[PROMPT]
All lines of the material that contain "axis" must be copied out.

[[ DATA BELOW, beginning ]]

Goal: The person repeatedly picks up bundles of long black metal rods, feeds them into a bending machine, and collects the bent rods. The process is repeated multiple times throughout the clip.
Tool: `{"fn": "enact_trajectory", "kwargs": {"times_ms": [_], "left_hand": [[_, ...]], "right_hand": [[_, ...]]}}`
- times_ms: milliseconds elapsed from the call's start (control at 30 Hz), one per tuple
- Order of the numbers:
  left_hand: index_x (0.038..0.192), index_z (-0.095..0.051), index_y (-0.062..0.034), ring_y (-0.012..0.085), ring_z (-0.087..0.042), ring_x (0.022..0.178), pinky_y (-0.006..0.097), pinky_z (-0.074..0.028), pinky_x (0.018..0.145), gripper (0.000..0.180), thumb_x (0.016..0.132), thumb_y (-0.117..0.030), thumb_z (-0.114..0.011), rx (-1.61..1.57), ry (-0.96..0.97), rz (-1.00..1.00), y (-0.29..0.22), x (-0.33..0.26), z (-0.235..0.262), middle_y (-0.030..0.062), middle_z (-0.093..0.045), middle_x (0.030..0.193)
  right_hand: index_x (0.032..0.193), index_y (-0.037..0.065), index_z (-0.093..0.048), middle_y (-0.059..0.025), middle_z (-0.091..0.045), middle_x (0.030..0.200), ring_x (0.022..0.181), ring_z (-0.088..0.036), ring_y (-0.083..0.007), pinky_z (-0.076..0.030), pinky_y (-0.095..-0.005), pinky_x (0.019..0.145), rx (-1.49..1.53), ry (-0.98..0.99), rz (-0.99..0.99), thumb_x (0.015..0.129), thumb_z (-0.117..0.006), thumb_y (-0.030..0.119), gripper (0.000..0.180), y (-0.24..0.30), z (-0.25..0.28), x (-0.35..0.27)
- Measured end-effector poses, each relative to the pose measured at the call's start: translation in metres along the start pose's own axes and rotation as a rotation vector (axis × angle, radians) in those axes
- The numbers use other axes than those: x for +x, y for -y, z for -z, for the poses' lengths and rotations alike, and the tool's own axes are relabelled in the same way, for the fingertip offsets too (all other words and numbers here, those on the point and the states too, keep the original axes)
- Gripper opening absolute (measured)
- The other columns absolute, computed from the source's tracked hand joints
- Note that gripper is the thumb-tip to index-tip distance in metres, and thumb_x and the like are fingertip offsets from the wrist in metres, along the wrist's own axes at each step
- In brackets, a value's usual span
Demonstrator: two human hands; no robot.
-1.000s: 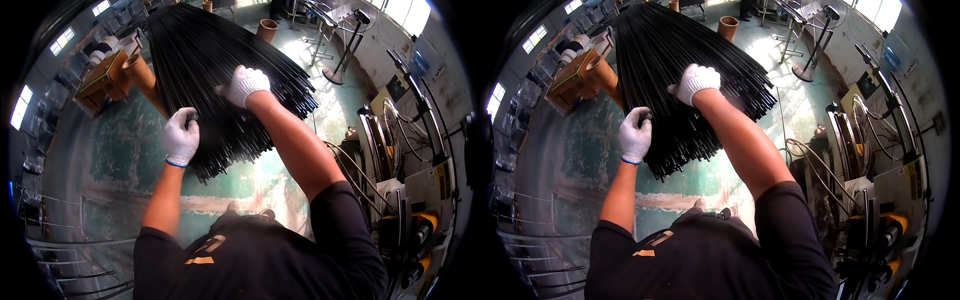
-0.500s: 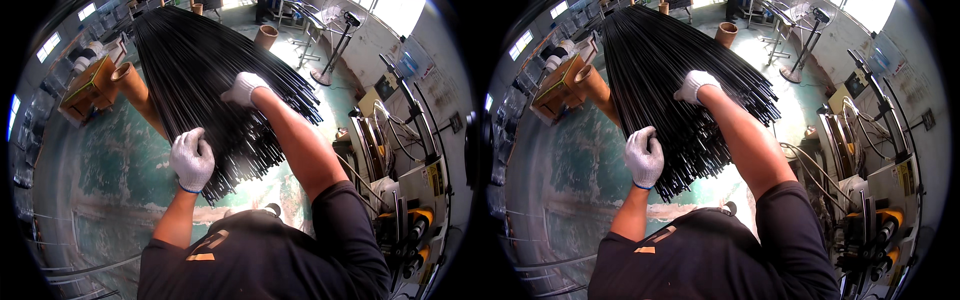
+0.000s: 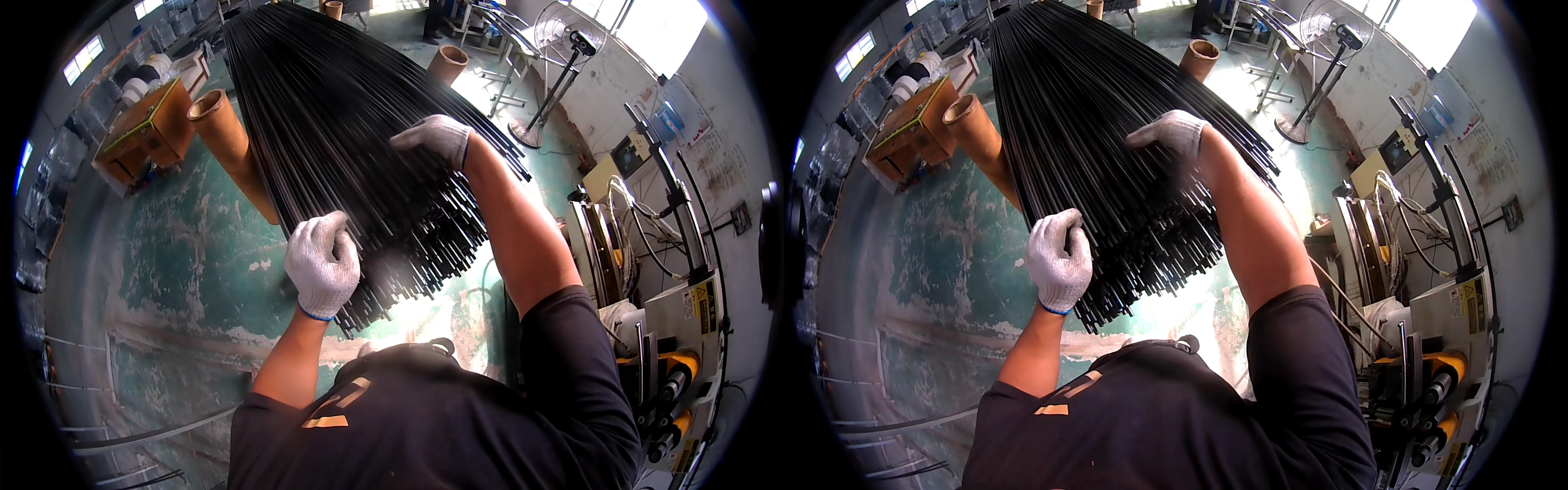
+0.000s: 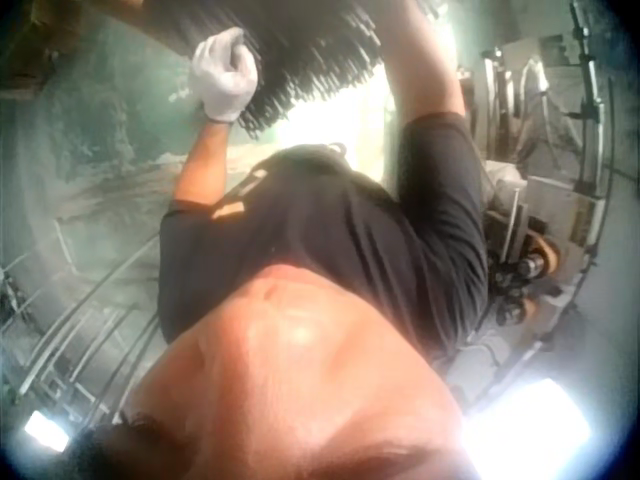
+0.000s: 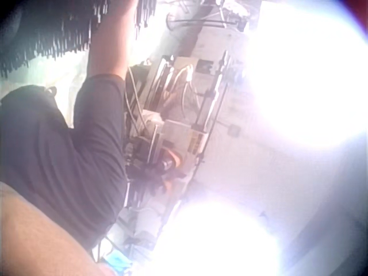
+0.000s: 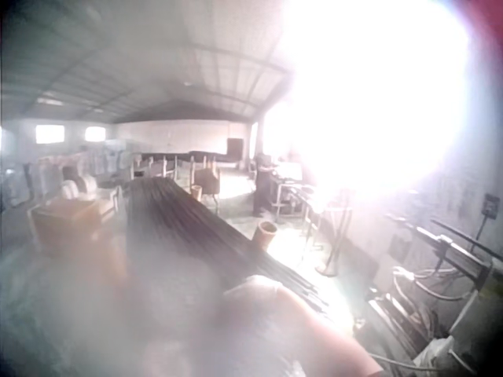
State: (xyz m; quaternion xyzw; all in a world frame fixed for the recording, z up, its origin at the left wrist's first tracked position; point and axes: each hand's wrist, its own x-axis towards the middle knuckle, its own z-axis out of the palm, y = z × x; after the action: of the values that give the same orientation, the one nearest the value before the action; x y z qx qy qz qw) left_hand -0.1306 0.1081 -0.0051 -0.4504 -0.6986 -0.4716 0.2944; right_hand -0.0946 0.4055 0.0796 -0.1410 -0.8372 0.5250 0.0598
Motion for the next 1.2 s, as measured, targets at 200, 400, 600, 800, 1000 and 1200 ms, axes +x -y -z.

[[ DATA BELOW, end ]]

[SOLUTION TO THIS PROBLEM]
- Measured end-effector poses, each relative to the pose measured at the call's start: translation in metres along the start pose's own axes and rotation as a rotation vector (axis × angle, radians) in those axes
State: (xyz m; quaternion xyzw; all in a world frame fixed for the recording, z up, its origin at the left wrist's first tracked position; point and axes: each hand's wrist, its own x-axis towards the middle knuckle, its own z-axis out of the palm, y = z × x; after the action: of the values that give the same orientation, the one nearest the value before the action; x y z qx qy qz qw) left_hand -0.1306 0.1081 -0.0051 -0.4504 -0.6986 -0.4716 0.2944; right_hand -0.0946 0.4055 0.0796 -0.1410 -0.8372 0.5250 0.0598

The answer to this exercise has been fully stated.